Larangan karya jurnalistik investigasi bertentangan dengan semangat Pasal 28F UUD 1945 yang berbunyi, "Setiap orang berhak untuk berkomunikasi dan memperoleh informasi untuk mengembangkan pribadi dan lingkungan sosialnya, serta berhak untuk mencari, memperoleh, memiliki, menyimpan, mengolah dan menyampaikan informasi dengan menggunakan segala jenis saluran yang tersedia."

Kemudian, pasal-pasal yang memberangus kemerdekaan pers harus ditolak karena bertentangan dengan UUD 1945 Pasal 28E ayat (3) yang mengamanatkan, "Setiap orang berhak atas kebebasan berserikat, berkumpul, dan mengeluarkan pendapat."

Selain itu ada pasal yang menimbulkan multi-interpretasi, yaitu Pasal 50 B ayat 2 huruf K yang mengatur isi siaran dilarang mengandung berita bohong, fitnah dan pencemaran nama baik.
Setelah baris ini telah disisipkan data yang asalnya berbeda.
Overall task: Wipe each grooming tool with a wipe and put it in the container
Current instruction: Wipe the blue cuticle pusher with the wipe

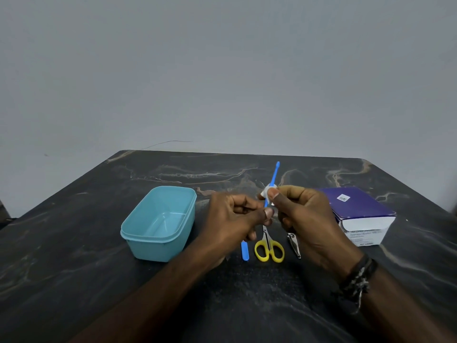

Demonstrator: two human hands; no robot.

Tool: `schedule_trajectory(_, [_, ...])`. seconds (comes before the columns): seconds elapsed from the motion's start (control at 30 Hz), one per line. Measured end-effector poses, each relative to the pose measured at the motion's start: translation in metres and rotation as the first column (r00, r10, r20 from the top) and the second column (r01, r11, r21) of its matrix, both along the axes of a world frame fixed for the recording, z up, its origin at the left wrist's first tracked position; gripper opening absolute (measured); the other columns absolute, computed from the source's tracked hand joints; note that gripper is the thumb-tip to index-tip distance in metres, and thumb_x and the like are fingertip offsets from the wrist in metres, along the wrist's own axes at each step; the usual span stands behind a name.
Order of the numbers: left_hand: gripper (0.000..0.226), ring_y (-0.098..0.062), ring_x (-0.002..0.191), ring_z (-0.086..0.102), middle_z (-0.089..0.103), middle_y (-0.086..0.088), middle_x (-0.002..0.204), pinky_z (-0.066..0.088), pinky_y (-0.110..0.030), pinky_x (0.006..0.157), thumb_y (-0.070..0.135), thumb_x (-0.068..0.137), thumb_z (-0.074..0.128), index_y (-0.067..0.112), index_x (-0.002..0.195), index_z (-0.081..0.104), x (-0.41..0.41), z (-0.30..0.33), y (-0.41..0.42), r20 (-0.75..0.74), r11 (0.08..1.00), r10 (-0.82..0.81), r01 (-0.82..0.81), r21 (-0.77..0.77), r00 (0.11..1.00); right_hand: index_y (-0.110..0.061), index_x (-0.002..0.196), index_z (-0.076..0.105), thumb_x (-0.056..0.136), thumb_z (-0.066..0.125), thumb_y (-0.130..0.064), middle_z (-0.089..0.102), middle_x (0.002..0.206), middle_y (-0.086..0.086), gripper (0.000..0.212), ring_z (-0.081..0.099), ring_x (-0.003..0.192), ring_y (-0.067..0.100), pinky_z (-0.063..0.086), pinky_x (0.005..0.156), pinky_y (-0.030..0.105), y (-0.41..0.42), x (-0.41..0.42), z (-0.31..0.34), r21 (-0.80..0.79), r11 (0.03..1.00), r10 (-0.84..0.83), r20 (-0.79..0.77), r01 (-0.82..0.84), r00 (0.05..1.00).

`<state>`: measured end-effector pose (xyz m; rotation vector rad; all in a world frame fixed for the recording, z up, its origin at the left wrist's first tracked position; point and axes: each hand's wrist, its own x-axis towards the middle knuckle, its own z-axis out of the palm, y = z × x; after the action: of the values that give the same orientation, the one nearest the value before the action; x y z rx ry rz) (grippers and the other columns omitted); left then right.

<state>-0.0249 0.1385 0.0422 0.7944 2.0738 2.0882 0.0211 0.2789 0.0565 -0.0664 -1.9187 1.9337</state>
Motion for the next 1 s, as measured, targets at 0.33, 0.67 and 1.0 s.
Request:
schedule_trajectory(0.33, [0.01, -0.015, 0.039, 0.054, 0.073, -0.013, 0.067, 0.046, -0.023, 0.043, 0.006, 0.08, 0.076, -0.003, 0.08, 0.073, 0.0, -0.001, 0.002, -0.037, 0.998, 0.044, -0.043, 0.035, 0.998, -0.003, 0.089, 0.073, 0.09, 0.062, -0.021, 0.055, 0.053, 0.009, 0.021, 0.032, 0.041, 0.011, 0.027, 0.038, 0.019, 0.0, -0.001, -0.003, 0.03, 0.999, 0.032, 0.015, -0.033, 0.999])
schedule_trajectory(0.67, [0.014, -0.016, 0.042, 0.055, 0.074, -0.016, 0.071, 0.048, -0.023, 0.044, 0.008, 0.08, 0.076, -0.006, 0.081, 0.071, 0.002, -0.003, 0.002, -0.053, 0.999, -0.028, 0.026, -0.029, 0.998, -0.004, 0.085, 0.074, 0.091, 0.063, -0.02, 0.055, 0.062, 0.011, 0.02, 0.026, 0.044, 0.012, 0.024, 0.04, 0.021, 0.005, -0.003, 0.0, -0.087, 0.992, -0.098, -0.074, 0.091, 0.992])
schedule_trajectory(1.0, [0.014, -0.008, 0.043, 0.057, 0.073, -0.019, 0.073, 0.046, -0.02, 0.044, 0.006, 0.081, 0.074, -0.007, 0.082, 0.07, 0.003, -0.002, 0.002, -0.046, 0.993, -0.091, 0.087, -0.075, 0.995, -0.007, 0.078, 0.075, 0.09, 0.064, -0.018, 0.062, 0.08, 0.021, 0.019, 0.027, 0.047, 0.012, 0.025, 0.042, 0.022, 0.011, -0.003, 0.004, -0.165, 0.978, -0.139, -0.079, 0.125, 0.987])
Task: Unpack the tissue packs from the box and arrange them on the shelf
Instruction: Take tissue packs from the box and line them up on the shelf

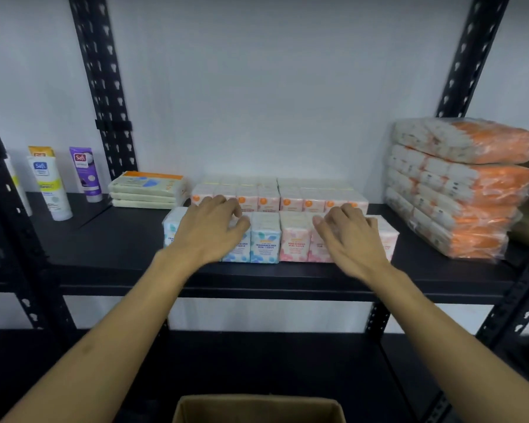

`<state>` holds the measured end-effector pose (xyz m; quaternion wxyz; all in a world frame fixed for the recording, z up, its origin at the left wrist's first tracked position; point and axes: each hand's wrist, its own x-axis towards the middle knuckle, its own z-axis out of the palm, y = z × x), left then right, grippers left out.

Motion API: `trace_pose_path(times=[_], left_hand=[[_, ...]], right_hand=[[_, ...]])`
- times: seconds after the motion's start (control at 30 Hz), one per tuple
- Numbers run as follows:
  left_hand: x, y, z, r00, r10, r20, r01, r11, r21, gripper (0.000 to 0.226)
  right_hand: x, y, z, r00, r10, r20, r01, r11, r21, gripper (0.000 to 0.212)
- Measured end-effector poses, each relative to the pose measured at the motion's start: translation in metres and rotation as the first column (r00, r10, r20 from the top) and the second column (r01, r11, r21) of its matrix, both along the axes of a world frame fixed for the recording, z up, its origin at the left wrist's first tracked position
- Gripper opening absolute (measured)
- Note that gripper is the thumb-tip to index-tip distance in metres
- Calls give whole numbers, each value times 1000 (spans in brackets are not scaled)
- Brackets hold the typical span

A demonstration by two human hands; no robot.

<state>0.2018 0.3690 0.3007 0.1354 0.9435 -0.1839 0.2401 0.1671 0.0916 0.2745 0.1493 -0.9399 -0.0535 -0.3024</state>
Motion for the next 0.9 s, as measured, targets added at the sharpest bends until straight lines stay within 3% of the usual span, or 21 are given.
trace_pose_path(times=[0.17, 0.3, 0.47, 0.9], left_hand=[[31, -9, 28, 991, 75, -110, -59, 989, 139, 48], [42, -10, 7, 960, 121, -254, -80, 983, 167, 56], [45, -16, -4, 986, 157, -50, -151, 984, 96, 54], [51, -18, -27, 934, 164, 317, -165, 986, -25, 54]], right_hand=[[29, 0, 46, 984, -91, -152, 81, 994, -72, 55], [45, 0, 41, 893, -97, -439, 48, 991, -122, 72], [52, 1, 31, 951, -138, -277, 121, 990, -76, 57], [60, 3, 13, 982, -182, 46, 186, 978, -94, 53]])
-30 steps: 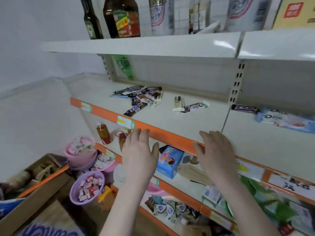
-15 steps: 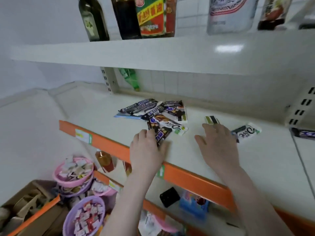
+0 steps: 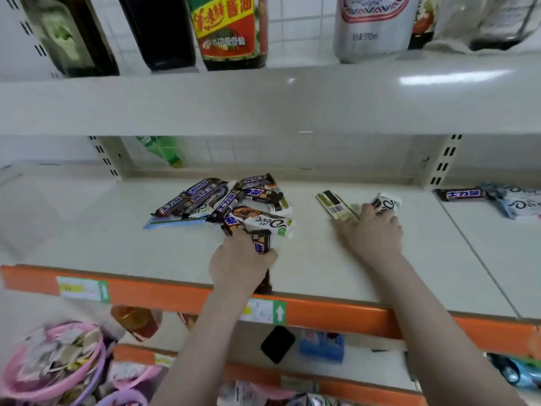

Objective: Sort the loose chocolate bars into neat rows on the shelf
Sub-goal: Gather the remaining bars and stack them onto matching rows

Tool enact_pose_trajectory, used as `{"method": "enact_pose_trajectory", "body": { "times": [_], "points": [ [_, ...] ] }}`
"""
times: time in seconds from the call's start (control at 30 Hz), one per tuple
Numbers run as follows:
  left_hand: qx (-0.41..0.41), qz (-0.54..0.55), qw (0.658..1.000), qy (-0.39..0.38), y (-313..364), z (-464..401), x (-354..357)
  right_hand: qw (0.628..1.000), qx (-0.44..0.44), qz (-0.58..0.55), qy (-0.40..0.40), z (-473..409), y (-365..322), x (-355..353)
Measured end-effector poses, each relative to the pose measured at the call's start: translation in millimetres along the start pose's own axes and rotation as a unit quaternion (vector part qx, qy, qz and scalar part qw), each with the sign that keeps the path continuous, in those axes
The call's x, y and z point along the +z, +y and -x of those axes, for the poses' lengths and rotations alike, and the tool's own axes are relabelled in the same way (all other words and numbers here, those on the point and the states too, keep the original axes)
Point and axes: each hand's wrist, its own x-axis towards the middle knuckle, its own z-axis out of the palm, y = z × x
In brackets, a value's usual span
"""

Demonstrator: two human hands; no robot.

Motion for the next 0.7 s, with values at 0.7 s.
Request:
{"method": "enact_pose_trajectory", "body": {
  "times": [0.7],
  "points": [
    [-0.079, 0.218, 0.971, 0.063, 33, -45, 24, 0.992, 0.047, -0.078, -0.086, -39, -28, -14]
  ]
}}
Di tangan kekuasaan yang memang gerah dengan kemerdekaan pers dan peliputan yang kritis, pasal ini mengancam kemerdekaan pers dan jurnalis yang bekerja di platform penyiaran.
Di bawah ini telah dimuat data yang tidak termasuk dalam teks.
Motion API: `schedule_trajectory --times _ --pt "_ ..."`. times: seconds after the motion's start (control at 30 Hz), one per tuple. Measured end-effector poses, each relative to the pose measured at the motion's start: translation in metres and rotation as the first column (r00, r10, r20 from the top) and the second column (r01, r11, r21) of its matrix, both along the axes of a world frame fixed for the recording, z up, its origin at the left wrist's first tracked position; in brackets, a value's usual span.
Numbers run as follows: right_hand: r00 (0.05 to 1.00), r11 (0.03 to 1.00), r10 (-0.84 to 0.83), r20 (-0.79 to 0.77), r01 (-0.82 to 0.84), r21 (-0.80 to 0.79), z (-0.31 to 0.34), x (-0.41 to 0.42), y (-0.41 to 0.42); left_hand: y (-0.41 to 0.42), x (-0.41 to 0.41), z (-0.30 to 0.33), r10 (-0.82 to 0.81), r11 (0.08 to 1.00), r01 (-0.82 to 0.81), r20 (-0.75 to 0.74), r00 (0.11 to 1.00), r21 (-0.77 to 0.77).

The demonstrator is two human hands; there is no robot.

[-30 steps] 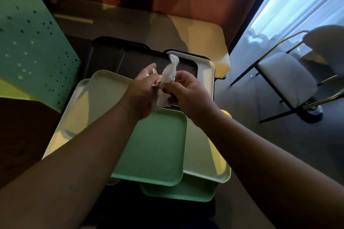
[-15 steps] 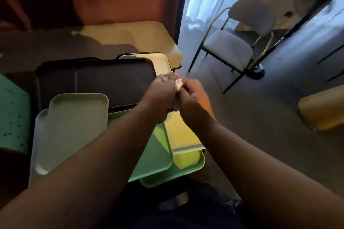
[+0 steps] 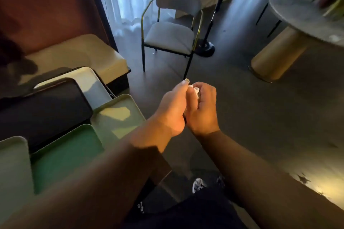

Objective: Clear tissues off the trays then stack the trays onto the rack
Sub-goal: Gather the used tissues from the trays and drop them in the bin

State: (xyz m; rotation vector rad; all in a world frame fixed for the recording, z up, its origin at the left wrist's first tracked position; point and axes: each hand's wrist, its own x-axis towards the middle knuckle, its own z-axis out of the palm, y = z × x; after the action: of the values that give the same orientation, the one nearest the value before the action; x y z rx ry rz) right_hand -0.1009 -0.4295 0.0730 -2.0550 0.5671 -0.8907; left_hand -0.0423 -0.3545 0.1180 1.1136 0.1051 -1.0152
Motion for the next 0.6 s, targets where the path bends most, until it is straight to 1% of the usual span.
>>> schedule_trajectory --times 0.13,0.23,0.27,0.3,0.37,0.4,0.47,0.5,0.6 --pt "0.999 0.987 -0.034 0.003 0.033 0.155 -0.015 -0.051 -0.060 -0.072 -0.040 -0.012 -0.179 0.984 0.179 0.005 0.984 0.001" --pt "0.998 0.991 -0.046 -0.034 0.050 0.126 -0.029 -0.090 -0.108 -0.129 -0.062 -0.035 -0.324 0.946 0.324 -0.051 0.945 -0.008" --pt "0.996 0.991 -0.042 -0.077 0.051 0.121 -0.038 -0.100 -0.127 -0.148 -0.069 -0.047 -0.384 0.923 0.384 -0.074 0.920 -0.014" --pt "0.986 0.989 -0.055 -0.155 0.076 0.127 -0.048 -0.111 -0.147 -0.167 -0.077 -0.060 -0.439 0.898 0.438 -0.108 0.892 -0.034" --pt "0.936 0.979 -0.073 -0.345 0.133 0.154 -0.070 -0.136 -0.189 -0.207 -0.101 -0.089 -0.508 0.860 0.507 -0.203 0.837 -0.058" --pt "0.903 0.971 -0.091 -0.419 0.174 0.164 -0.083 -0.152 -0.209 -0.226 -0.116 -0.103 -0.525 0.845 0.535 -0.238 0.817 -0.026" --pt "0.833 0.920 -0.181 -0.522 0.331 0.208 -0.108 -0.191 -0.241 -0.258 -0.152 -0.128 -0.563 0.791 0.601 -0.253 0.787 0.109" --pt "0.797 0.872 -0.236 -0.556 0.426 0.240 -0.120 -0.213 -0.252 -0.269 -0.171 -0.138 -0.608 0.741 0.650 -0.243 0.756 0.168" --pt "0.646 0.692 -0.350 -0.678 0.666 0.277 -0.158 -0.286 -0.275 -0.290 -0.221 -0.165 -0.752 0.573 0.791 -0.247 0.612 0.214"
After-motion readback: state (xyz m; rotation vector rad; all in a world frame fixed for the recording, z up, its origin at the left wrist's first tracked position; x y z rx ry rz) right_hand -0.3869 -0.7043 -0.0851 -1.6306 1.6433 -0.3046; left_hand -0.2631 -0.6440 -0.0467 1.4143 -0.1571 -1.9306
Pasal 8A huruf q draf revisi UU yang mengatur kewenangan KPI menyelesaikan sengketa jurnalistik khusus di bidang penyiaran juga harus ditolak.

Tidak boleh ada lembaga lain selain Dewan Pers yang berhak menangani sengketa jurnalistik, apapun platform distribusinya, termasuk di ranah penyiaran. Pasal 1 Ketentuan Umum, huruf (1) di UU Pers No 40/1999 mengatur, "Pers adalah lembaga sosial dan wahana komunikasi massa yang melaksanakan kegiatan jurnalistik meliputi mencari, memperoleh, memiliki, menyimpan, mengolah dan menyampaikan informasi baik dalam bentuk tulisan, suara, gambar, suara dan gambar, serta data dan grafik maupun dalam bentuk lainnya dengan menggunakan media cetak, media elektronik, dan segala jenis saluran yang tersedia."

Jelas, media penyiaran masuk dalam cakupan ini. Tidak perlu ada aturan lain, atau kewenangan diberikan ke lembaga lain mengatur pers dan karya jurnalistik, selain Dewan Pers.

Saya mengontak Ketua Komisi I DPR RI, Meutya Hafid, soal pasal yang harus ditolak dalam draf revisi UU Penyiaran.

"Tidak ada sih niatan membungkam (kemerdekaan pers). Rasanya KPI hanya untuk sengketa penyiaran sebagaimana sudah diatur dalam UU Penyiaran saat ini. Kemarin sudah cek ketua panitia kerja (panja), katanya tidak ada bahasa kewenangan KPI untuk sengketa jurnalistik. Nanti saya cek dulu redaksional," kata politisi Partai Golkar ini, lewat pesan singkat (12/5/).

Meutya mengatakan status pembahasan revisi UU Penyiaran ini masih panjang. "Statusnya tingkat satupun belum," kata dia.

Arif Zulkifli, anggota Dewan Pers mengatakan pihaknya belum pernah diajak bicara soal draf revisi UU Penyiaran. DPR sebaiknya mengundang semua pihak yang terkait dengan revisi UU Penyiaran ini untuk didengar pendapatnya, mulai dari Dewan Pers dan konstituennya, kalangan akademisi dan masyarakat sipil.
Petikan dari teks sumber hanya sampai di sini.